What you have to do
The line that holds "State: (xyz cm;" marks the start. Return it and each following line through the end of the data, unchanged.

◆ ◆ ◆ ◆

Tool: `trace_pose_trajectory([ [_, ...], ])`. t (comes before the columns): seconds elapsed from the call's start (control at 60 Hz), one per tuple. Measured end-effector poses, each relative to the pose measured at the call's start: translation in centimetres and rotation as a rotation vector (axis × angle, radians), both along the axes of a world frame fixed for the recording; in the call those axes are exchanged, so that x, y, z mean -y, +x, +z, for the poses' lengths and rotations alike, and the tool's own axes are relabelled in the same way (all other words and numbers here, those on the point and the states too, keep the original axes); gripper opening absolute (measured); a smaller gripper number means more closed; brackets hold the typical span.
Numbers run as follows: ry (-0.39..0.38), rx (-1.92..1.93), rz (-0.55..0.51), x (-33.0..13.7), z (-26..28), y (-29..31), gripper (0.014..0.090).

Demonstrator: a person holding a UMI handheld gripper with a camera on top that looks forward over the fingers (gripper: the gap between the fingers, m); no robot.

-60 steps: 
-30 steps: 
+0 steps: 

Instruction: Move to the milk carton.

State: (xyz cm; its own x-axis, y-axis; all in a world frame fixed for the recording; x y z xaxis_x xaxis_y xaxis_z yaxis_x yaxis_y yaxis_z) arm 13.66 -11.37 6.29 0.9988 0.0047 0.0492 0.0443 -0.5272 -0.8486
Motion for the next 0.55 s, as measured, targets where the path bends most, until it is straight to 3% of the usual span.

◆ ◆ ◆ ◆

Answer below
State: (xyz cm; its own x-axis, y-axis; all in a world frame fixed for the recording; x y z xaxis_x xaxis_y xaxis_z yaxis_x yaxis_y yaxis_z) arm 13.66 -11.37 6.29 0.9988 0.0047 0.0492 0.0443 -0.5272 -0.8486
Motion for the next 0.55 s, as measured, targets where the path bends most, until it is straight to 3% of the usual span.

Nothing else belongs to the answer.